[[ Data shown open ]]

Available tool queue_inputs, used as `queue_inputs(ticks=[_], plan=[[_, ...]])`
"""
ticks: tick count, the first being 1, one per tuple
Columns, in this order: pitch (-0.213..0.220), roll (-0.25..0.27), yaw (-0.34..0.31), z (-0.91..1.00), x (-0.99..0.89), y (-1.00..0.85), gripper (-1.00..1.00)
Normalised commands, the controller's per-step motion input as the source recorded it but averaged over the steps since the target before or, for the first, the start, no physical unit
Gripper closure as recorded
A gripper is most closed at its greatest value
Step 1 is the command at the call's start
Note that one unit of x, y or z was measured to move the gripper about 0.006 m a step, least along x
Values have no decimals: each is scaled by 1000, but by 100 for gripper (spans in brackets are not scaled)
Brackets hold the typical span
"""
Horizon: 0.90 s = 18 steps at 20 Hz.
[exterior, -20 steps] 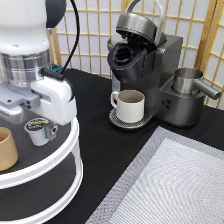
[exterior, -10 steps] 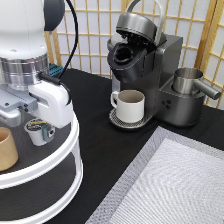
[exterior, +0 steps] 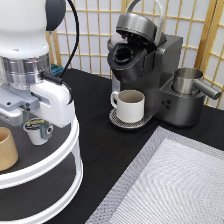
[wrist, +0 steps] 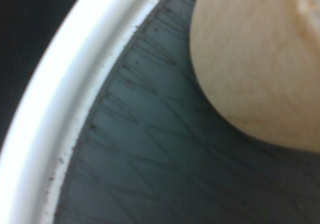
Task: Make coffee
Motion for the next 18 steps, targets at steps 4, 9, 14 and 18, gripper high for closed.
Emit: queue_inputs(ticks=[4,9,14,18], plan=[[-118,-15,0,531,11,216,100],[-76,68,0,891,249,477,100],[-24,205,8,584,365,553,100],[0,307,34,338,444,509,100]])
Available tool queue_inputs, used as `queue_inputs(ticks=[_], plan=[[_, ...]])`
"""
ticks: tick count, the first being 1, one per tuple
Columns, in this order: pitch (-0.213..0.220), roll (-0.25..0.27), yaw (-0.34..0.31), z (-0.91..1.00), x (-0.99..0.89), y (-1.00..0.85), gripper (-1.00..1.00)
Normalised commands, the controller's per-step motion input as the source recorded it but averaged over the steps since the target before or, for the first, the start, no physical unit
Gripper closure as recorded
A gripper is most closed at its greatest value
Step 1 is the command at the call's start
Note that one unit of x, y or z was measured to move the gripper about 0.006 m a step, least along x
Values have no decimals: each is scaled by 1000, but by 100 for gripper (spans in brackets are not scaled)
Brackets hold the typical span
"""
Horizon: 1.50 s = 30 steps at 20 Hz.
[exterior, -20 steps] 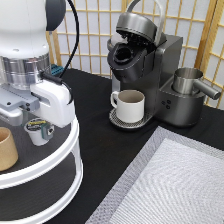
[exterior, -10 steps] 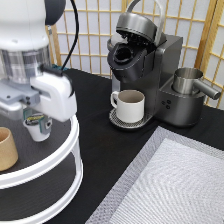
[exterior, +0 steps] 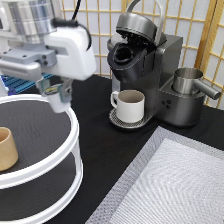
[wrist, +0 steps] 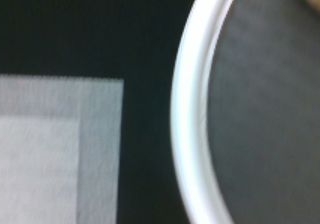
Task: Make coffee
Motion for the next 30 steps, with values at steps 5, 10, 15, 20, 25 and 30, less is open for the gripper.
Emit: queue_inputs(ticks=[5,10,15,20,25,30], plan=[[0,342,42,263,387,491,100],[20,341,49,314,219,524,100],[74,309,22,390,77,510,100],[95,239,0,578,150,489,100],[36,136,-11,517,232,511,100],[0,22,-30,131,135,538,100]])
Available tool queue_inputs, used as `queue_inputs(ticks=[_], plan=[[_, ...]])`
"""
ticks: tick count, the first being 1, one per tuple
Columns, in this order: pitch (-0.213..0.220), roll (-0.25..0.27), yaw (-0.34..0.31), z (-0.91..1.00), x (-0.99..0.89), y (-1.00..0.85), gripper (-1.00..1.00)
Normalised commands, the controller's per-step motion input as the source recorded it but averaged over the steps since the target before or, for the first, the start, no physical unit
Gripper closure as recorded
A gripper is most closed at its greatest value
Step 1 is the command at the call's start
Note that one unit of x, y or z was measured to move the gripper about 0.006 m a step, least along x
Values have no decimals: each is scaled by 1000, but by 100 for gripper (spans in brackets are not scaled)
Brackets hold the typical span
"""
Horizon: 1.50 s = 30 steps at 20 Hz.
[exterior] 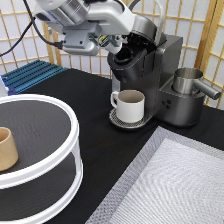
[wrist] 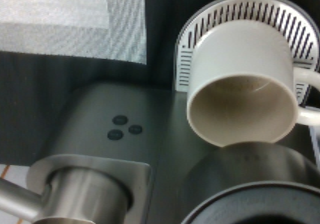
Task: Make coffee
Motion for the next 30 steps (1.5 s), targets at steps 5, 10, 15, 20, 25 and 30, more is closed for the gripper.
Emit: queue_inputs(ticks=[5,10,15,20,25,30], plan=[[0,-23,-1,-15,-34,567,100],[7,0,-11,0,18,241,100],[2,0,-26,-156,2,41,100],[0,-9,-28,-189,-17,191,100],[0,-36,-28,-8,-7,288,100],[0,-22,-28,-54,10,61,100]])
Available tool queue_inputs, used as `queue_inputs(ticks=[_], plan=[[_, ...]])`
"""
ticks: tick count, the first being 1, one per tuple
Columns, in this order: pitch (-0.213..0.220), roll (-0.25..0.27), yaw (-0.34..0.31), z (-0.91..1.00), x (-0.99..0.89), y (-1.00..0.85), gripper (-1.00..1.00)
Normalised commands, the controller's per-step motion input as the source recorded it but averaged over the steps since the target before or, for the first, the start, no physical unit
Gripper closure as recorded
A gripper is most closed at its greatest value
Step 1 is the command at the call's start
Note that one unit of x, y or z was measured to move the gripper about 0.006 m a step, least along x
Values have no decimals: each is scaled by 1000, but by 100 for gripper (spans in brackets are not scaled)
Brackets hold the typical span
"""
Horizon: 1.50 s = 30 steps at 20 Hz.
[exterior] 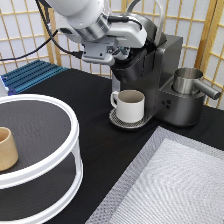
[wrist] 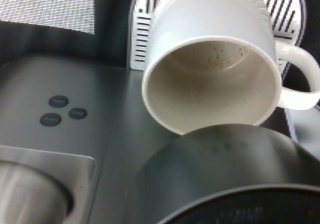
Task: Make coffee
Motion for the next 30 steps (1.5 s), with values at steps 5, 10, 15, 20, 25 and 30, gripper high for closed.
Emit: queue_inputs(ticks=[5,10,15,20,25,30], plan=[[0,-82,-50,-123,0,216,100],[5,-144,-54,-17,0,409,100],[0,-159,-53,0,0,404,100],[0,-163,-51,0,-2,391,100],[0,-267,-48,57,-13,406,100],[8,-308,-23,81,-21,405,100]])
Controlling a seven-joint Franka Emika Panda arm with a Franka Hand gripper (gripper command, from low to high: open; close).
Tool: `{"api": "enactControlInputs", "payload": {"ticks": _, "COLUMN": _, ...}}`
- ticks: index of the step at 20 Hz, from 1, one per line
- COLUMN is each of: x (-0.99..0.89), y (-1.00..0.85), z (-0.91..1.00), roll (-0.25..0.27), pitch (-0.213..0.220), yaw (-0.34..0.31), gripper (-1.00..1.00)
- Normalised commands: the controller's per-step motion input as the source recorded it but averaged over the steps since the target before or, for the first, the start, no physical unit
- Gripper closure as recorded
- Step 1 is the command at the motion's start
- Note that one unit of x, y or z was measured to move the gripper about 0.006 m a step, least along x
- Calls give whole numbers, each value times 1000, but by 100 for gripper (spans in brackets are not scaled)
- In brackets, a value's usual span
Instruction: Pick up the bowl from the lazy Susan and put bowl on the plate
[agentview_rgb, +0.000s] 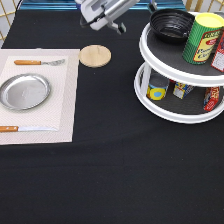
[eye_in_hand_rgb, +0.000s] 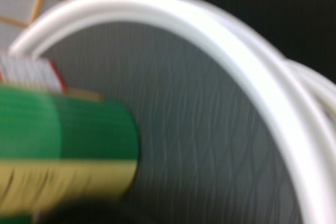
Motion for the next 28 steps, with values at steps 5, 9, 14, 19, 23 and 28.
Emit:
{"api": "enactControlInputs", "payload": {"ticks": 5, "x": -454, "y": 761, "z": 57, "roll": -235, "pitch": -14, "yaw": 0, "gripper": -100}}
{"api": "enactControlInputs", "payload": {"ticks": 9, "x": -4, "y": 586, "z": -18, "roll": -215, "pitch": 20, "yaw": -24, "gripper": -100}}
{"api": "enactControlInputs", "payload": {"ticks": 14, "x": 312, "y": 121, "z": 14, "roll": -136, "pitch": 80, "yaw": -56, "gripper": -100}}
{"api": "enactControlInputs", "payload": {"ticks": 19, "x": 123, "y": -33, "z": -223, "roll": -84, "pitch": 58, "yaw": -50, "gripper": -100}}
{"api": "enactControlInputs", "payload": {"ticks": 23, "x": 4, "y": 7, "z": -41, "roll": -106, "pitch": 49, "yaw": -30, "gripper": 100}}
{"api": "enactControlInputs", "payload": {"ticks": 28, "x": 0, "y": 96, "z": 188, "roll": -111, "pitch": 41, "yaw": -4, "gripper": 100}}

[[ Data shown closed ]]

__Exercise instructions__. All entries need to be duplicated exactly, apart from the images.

__Exercise output__.
Available tool queue_inputs, used as `queue_inputs(ticks=[_], plan=[[_, ...]])`
"""
ticks: tick count, the first being 1, one per tuple
Columns, in this order: pitch (-0.213..0.220), roll (-0.25..0.27), yaw (-0.34..0.31), z (-0.91..1.00), x (-0.99..0.89), y (-1.00..0.85), gripper (-1.00..1.00)
Normalised commands, the controller's per-step motion input as the source recorded it but averaged over the steps since the target before or, for the first, the start, no physical unit
Gripper closure as recorded
A gripper is most closed at its greatest value
Step 1 is the command at the call's start
Note that one unit of x, y or z was measured to move the gripper about 0.006 m a step, least along x
Values have no decimals: each is scaled by 1000, but by 100 for gripper (spans in brackets are not scaled)
Brackets hold the typical span
"""
Horizon: 0.90 s = 18 steps at 20 Hz.
[exterior, -20 steps] 
[exterior, -10 steps] 
[exterior, +0 steps] 
[wrist, +0 steps] 
Task: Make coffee
Motion for the next 18 steps, targets at steps 4, 9, 14 and 18, gripper high for closed.
Emit: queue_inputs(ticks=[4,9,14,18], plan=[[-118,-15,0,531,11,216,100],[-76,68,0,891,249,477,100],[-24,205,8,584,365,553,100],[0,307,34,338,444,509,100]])
Available tool queue_inputs, used as `queue_inputs(ticks=[_], plan=[[_, ...]])`
"""
ticks: tick count, the first being 1, one per tuple
Columns, in this order: pitch (-0.213..0.220), roll (-0.25..0.27), yaw (-0.34..0.31), z (-0.91..1.00), x (-0.99..0.89), y (-1.00..0.85), gripper (-1.00..1.00)
Normalised commands, the controller's per-step motion input as the source recorded it but averaged over the steps since the target before or, for the first, the start, no physical unit
Gripper closure as recorded
A gripper is most closed at its greatest value
Step 1 is the command at the call's start
Note that one unit of x, y or z was measured to move the gripper about 0.006 m a step, least along x
Values have no decimals: each is scaled by 1000, but by 100 for gripper (spans in brackets are not scaled)
Brackets hold the typical span
"""
Horizon: 1.50 s = 30 steps at 20 Hz.
[exterior, -20 steps] 
[exterior, -10 steps] 
[exterior, +0 steps] 
[wrist, +0 steps] 
Task: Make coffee
Motion for the next 30 steps, with values at steps 5, 10, 15, 20, 25 and 30, less is open for the gripper.
Emit: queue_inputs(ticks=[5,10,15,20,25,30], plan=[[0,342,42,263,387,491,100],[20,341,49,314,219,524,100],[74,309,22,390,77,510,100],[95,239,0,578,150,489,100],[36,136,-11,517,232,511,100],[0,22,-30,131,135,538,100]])
Available tool queue_inputs, used as `queue_inputs(ticks=[_], plan=[[_, ...]])`
"""
ticks: tick count, the first being 1, one per tuple
Columns, in this order: pitch (-0.213..0.220), roll (-0.25..0.27), yaw (-0.34..0.31), z (-0.91..1.00), x (-0.99..0.89), y (-1.00..0.85), gripper (-1.00..1.00)
Normalised commands, the controller's per-step motion input as the source recorded it but averaged over the steps since the target before or, for the first, the start, no physical unit
Gripper closure as recorded
A gripper is most closed at its greatest value
Step 1 is the command at the call's start
Note that one unit of x, y or z was measured to move the gripper about 0.006 m a step, least along x
Values have no decimals: each is scaled by 1000, but by 100 for gripper (spans in brackets are not scaled)
Brackets hold the typical span
"""
Horizon: 1.50 s = 30 steps at 20 Hz.
[exterior] 
[wrist] 
Task: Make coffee
Motion for the next 30 steps (1.5 s), targets at steps 5, 10, 15, 20, 25 and 30, more is closed for the gripper.
Emit: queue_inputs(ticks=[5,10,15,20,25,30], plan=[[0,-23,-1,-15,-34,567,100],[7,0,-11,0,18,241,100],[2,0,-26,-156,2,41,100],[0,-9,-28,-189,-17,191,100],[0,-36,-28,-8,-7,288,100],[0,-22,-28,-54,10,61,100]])
Available tool queue_inputs, used as `queue_inputs(ticks=[_], plan=[[_, ...]])`
"""
ticks: tick count, the first being 1, one per tuple
Columns, in this order: pitch (-0.213..0.220), roll (-0.25..0.27), yaw (-0.34..0.31), z (-0.91..1.00), x (-0.99..0.89), y (-1.00..0.85), gripper (-1.00..1.00)
Normalised commands, the controller's per-step motion input as the source recorded it but averaged over the steps since the target before or, for the first, the start, no physical unit
Gripper closure as recorded
A gripper is most closed at its greatest value
Step 1 is the command at the call's start
Note that one unit of x, y or z was measured to move the gripper about 0.006 m a step, least along x
Values have no decimals: each is scaled by 1000, but by 100 for gripper (spans in brackets are not scaled)
Brackets hold the typical span
"""
Horizon: 1.50 s = 30 steps at 20 Hz.
[exterior] 
[wrist] 
Task: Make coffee
Motion for the next 30 steps (1.5 s), with values at steps 5, 10, 15, 20, 25 and 30, gripper high for closed.
Emit: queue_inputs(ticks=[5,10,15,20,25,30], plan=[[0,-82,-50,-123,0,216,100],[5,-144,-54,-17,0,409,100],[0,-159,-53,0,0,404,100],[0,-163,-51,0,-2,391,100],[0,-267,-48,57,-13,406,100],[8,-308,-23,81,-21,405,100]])
Controlling a seven-joint Franka Emika Panda arm with a Franka Hand gripper (gripper command, from low to high: open; close).
Tool: `{"api": "enactControlInputs", "payload": {"ticks": _, "COLUMN": _, ...}}`
- ticks: index of the step at 20 Hz, from 1, one per line
- COLUMN is each of: x (-0.99..0.89), y (-1.00..0.85), z (-0.91..1.00), roll (-0.25..0.27), pitch (-0.213..0.220), yaw (-0.34..0.31), gripper (-1.00..1.00)
- Normalised commands: the controller's per-step motion input as the source recorded it but averaged over the steps since the target before or, for the first, the start, no physical unit
- Gripper closure as recorded
- Step 1 is the command at the motion's start
- Note that one unit of x, y or z was measured to move the gripper about 0.006 m a step, least along x
- Calls give whole numbers, each value times 1000, but by 100 for gripper (spans in brackets are not scaled)
- In brackets, a value's usual span
Instruction: Pick up the bowl from the lazy Susan and put bowl on the plate
[agentview_rgb, +0.000s] 
[eye_in_hand_rgb, +0.000s] 
Motion for the next 28 steps, with values at steps 5, 9, 14, 19, 23 and 28.
Emit:
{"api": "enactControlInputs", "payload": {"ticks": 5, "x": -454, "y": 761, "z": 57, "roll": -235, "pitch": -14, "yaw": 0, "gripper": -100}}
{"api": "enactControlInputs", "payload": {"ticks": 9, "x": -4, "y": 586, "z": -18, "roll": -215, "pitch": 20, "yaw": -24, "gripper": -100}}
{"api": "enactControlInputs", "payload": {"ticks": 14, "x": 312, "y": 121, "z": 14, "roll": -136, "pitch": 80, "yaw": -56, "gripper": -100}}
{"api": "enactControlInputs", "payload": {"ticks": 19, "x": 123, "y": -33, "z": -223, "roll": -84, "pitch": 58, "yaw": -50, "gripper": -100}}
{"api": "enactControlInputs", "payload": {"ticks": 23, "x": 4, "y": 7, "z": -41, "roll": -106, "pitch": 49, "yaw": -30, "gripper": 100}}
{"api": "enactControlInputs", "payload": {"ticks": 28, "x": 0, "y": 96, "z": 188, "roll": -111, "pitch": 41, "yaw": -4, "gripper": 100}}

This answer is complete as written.